Design and Performance of a Lead Fluoride Detector as a Luminosity Monitor

TL;DR

This paper details the design, calibration, and operation of lead fluoride Cherenkov calorimeters used for precise luminosity measurements in a particle physics experiment, including simulation methods and detector performance.

Contribution

It introduces a novel detector system for luminosity monitoring and provides comprehensive calibration and simulation procedures for accurate measurements.

Findings

Successful detection of scattering events with high precision

Effective calibration and simulation of detector response

Demonstrated reliable performance in the OLYMPUS experiment

Abstract

Precise luminosity measurements for the OLYMPUS two-photon exchange experiment at DESY were performed by counting scattering events with alternating beams of electrons and positrons incident on atomic electrons in a gaseous hydrogen target.
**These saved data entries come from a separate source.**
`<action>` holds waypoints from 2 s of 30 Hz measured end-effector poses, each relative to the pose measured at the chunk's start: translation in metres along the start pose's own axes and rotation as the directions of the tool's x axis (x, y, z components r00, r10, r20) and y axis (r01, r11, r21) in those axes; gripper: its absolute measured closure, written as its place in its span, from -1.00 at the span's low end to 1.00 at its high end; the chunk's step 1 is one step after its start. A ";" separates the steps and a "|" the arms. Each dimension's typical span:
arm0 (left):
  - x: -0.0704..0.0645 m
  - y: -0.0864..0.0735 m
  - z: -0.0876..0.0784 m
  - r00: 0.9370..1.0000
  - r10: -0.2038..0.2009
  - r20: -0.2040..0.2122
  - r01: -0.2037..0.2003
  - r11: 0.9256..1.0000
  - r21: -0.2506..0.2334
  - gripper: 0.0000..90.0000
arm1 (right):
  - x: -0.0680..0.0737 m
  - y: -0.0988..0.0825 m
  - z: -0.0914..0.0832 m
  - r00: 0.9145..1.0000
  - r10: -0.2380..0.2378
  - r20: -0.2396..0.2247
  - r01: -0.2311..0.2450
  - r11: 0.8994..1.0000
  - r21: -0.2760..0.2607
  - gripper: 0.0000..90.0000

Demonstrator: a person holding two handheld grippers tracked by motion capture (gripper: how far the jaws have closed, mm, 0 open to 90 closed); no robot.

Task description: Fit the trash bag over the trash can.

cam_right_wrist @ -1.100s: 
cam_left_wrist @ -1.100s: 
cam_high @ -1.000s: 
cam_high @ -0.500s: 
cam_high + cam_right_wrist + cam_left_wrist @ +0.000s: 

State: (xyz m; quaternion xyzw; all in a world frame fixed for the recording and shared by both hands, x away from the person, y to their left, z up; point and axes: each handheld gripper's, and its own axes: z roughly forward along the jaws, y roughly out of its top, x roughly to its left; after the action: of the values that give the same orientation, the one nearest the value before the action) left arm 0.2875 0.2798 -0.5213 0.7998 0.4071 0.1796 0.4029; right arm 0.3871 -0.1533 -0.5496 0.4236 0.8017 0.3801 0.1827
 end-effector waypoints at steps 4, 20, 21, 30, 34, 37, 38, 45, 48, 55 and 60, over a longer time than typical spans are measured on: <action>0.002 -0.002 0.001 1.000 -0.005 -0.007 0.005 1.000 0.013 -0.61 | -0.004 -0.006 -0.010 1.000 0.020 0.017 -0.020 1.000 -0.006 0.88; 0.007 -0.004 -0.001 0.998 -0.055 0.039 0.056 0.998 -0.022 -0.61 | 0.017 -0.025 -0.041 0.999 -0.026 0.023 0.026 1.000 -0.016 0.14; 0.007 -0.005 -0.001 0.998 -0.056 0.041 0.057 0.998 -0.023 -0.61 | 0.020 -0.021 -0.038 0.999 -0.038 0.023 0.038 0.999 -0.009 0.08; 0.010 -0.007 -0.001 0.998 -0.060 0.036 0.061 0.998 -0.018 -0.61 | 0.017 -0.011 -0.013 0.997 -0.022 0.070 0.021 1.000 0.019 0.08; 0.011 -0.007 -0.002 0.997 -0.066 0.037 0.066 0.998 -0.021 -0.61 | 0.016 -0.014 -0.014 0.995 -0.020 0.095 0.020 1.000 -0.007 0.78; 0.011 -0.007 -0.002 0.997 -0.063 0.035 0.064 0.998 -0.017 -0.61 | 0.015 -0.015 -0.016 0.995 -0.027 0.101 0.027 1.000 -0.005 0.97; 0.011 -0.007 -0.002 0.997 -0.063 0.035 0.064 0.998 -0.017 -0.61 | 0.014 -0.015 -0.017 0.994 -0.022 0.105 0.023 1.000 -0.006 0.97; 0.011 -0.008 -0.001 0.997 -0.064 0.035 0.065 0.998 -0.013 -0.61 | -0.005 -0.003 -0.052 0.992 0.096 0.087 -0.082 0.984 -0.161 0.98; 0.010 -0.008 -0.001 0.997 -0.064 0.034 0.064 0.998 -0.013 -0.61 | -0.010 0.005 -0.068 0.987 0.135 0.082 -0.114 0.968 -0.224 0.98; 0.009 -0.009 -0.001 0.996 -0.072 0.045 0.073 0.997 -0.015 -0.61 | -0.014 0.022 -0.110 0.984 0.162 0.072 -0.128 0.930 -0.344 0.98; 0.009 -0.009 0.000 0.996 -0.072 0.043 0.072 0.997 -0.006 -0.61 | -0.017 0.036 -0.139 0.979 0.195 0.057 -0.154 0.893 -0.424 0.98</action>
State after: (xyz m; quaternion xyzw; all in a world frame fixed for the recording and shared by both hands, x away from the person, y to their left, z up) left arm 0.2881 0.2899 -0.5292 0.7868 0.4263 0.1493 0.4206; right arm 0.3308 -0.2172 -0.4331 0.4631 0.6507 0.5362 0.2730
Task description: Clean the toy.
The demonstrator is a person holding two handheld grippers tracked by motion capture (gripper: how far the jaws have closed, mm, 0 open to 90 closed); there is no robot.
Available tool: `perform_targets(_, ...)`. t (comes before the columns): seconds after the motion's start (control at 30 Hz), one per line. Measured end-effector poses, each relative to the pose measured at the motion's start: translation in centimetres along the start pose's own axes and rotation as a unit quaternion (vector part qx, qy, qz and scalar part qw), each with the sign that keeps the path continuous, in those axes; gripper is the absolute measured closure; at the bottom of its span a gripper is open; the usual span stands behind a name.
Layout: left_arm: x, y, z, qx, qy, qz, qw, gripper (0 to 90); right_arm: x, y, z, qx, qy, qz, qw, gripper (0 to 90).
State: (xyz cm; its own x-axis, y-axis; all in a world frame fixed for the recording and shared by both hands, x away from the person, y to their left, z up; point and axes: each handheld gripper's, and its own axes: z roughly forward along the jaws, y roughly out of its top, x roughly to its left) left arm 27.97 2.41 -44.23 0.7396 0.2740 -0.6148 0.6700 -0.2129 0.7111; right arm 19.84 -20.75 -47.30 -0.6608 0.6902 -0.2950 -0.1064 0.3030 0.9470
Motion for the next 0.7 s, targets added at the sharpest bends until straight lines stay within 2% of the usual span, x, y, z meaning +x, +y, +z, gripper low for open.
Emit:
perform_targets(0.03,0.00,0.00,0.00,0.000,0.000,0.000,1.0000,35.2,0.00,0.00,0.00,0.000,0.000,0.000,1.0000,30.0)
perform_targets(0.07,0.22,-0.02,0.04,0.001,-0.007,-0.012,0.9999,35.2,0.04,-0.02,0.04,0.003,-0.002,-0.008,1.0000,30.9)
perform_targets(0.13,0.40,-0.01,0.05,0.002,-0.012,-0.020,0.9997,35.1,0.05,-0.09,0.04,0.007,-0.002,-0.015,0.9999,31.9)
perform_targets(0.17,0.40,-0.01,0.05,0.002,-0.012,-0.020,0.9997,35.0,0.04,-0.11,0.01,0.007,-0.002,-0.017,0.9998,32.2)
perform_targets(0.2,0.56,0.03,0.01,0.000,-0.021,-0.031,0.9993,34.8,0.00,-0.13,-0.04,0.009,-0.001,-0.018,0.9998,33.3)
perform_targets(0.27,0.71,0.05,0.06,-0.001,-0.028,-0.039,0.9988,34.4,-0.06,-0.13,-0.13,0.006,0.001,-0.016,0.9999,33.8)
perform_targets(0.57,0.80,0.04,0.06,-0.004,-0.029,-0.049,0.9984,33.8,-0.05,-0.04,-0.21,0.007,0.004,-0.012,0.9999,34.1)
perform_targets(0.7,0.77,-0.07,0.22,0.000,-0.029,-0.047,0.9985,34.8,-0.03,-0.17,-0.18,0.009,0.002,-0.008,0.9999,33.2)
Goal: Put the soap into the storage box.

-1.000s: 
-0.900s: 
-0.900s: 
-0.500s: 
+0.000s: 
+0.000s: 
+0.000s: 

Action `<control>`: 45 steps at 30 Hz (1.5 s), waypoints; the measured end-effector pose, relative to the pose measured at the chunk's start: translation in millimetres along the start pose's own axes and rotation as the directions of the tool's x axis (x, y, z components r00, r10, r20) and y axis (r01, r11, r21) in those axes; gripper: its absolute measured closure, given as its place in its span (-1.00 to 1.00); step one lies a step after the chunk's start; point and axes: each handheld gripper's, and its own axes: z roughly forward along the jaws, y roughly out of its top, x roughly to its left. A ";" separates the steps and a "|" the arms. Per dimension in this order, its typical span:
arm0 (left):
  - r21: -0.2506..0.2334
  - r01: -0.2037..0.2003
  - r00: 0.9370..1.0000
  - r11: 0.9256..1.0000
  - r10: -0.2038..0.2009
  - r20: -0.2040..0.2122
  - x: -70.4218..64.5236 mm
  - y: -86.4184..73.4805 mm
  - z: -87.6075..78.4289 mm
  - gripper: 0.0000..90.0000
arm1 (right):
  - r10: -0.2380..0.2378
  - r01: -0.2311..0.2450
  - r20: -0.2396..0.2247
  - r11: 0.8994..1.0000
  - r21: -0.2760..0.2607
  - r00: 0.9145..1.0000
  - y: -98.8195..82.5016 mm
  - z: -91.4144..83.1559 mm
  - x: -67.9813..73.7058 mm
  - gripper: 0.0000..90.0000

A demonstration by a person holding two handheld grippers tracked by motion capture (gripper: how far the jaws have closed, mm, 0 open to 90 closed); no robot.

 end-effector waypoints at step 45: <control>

Final products of M{\o}ller, Bhabha, and pair annihilation interactions were observed using a pair of lead fluoride Cherenkov calorimeters with custom housings and electronics, adapted from a system used by the A4 parity violation experiment at MAMI. This paper describes the design, calibration, and operation of these detectors. An explanation of the Monte Carlo methods used to simulate the physical processes involved both at the scattering vertices and in the detector apparatus is also included.